PER CURIAM. Roy Liddicoat appeals from an order
construing a disputed clause in a divorce stipulation. The trial court held the clause ambiguous,
and interpreted it to award Roy's ex-wife, Kay Liddicoat, a 32.7% share of his
monthly payments received from the Wisconsin Retirement Fund. He contends that the plain meaning of the
clause only allows Kay a 7.9% share of that pension. We agree with Roy that the clause is unambiguous. However, we conclude that its plain meaning
provides Kay the 32.7% share ordered by the trial court. Although we apply a different rationale, we
therefore affirm.[1]
The parties divorced in
1982, after twenty-three years of marriage during which Roy had continuously
accrued benefits under the Wisconsin Retirement System. The parties stipulated to a division of
those benefits as follows:
The
petitioner's pension or retirement with the State Teachers Retirement System
shall be payable to the parties, as, if and when payable to petitioner. The respondent's share shall be 50% of the
benefits attributable to the petitioner's earnings during marriage.
Roy worked twelve more
years before retiring, for a total of thirty-five years under the retirement
system. By doing so, through longevity,
retirement age, salary increases, and legislative changes, he provided himself
with a $2,733-per-month pension. Had he
retired in 1982, he would have received only a $431-per-month pension. This dispute arose when Kay sought a pro
rata share of the $2,733 current benefit.
Roy is willing to give her a pro rata share only of the $431 figure.
A divorce stipulation
incorporated in the judgment is a binding contract. Norman v. Norman, 117 Wis.2d 80, 82, 342 N.W.2d
780, 781 (Ct. App. 1983). Construing an
unambiguous contract is a question of law.
Patti v. Western Mach. Co.,
72 Wis.2d 348, 353, 241 N.W.2d 158, 161 (1976). Whether a contract is ambiguous is also a question of law which
we decide independently of the trial court's decision. See Moran v. Shern, 60
Wis.2d 39, 46-47, 208 N.W.2d 348, 351-52 (1973). A contract is ambiguous only if it is reasonably susceptible to
more than one meaning. Central
Auto Co. v. Reichert, 87 Wis.2d 9, 19, 273 N.W.2d 360, 364-65 (Ct.
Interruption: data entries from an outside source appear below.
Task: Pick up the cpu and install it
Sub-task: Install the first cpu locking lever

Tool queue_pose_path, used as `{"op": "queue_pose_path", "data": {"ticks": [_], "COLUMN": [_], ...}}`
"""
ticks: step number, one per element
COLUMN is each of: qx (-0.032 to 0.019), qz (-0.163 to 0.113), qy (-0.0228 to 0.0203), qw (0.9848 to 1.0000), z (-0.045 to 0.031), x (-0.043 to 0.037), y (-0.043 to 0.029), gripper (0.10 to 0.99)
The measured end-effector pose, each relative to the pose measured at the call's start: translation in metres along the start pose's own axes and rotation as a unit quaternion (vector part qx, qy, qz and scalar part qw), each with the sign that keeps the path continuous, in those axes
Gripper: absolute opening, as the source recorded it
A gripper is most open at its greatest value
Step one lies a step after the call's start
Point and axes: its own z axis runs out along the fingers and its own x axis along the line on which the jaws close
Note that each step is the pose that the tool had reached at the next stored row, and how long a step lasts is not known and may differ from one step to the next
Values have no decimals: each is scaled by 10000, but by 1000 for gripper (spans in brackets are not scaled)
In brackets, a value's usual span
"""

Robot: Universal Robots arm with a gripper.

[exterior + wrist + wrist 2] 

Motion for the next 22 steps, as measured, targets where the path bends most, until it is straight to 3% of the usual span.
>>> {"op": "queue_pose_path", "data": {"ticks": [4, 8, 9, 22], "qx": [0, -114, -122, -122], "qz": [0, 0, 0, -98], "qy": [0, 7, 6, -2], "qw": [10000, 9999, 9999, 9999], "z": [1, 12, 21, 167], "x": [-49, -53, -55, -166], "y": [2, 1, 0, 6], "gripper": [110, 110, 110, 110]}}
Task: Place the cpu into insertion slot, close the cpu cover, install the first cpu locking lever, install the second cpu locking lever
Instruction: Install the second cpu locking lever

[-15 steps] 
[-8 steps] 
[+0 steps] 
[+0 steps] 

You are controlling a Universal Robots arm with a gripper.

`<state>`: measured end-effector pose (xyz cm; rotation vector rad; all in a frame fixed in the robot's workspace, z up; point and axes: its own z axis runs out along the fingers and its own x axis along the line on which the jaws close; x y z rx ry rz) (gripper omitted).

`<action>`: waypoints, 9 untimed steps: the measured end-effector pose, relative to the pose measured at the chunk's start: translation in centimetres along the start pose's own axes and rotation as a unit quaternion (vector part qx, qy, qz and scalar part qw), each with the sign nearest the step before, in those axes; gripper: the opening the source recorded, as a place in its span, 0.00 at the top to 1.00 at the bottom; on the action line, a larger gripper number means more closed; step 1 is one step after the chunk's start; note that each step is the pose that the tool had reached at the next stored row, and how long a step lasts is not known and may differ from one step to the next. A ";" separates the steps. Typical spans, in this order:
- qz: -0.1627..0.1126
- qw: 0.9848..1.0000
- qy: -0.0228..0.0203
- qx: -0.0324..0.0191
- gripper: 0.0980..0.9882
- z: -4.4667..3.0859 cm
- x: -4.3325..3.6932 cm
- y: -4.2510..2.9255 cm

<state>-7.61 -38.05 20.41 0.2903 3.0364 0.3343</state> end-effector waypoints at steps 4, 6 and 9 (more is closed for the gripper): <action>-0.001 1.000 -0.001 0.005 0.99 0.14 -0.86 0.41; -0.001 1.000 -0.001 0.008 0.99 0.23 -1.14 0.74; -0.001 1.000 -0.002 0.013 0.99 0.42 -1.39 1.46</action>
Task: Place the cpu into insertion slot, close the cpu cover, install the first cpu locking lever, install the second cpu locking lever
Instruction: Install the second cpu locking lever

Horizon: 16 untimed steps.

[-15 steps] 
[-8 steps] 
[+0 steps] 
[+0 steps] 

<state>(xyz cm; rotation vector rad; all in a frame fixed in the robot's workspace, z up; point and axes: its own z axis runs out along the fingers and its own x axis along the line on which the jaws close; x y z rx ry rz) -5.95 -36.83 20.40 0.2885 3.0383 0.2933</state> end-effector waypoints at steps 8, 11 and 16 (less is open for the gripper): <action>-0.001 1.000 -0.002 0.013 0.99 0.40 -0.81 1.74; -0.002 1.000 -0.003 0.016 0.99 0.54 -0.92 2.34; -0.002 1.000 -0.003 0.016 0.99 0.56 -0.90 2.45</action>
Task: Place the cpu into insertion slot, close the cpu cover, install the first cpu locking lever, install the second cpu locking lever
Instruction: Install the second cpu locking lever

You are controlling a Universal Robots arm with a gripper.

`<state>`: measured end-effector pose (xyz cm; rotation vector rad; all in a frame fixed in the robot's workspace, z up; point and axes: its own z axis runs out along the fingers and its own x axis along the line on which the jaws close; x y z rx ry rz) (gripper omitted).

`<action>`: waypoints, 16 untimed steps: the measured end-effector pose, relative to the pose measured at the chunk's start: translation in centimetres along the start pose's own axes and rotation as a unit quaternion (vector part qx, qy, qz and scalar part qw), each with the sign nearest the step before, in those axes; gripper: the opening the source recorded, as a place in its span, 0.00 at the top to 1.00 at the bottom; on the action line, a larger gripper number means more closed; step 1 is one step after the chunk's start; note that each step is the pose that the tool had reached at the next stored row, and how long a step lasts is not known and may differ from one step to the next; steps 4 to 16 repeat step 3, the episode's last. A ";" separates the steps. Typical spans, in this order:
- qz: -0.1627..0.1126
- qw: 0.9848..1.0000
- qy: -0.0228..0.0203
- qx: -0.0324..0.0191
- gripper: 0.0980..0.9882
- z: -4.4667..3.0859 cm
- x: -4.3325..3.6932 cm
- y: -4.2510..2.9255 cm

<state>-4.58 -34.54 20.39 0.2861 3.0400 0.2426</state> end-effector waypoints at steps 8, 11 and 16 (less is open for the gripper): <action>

App.
1978).
On appeal, Roy contends
that the stipulation plainly awards Kay a share in his pension as it would have
been valued at retirement in 1982, under then-existing facts and law, rather
than its actual value in 1994, after it was greatly increased by subsequent
events. We disagree. The stipulation does not award Kay a portion
of a hypothetical pension. It plainly
awards her a percentage as payable to Roy and when payable to him. That has turned out to be $2,733 in
1994. No other reasonable
interpretation is available.
The stipulation
calculates Kay's share as fifty percent of the benefits attributable to
earnings during the marriage. Under the
retirement system's formula for computing pensions, each year of employment
counts the same, regardless of the salary earned during that year. Twenty-three/thirty-fifth's of Roy's $2,733
is therefore attributable to earnings during the marriage. Fifty percent of that amount is $893, the
amount awarded to Kay.
By the Court.—Order
affirmed.
This opinion will not be
published. See Rule 809.23(1)(b)5, Stats.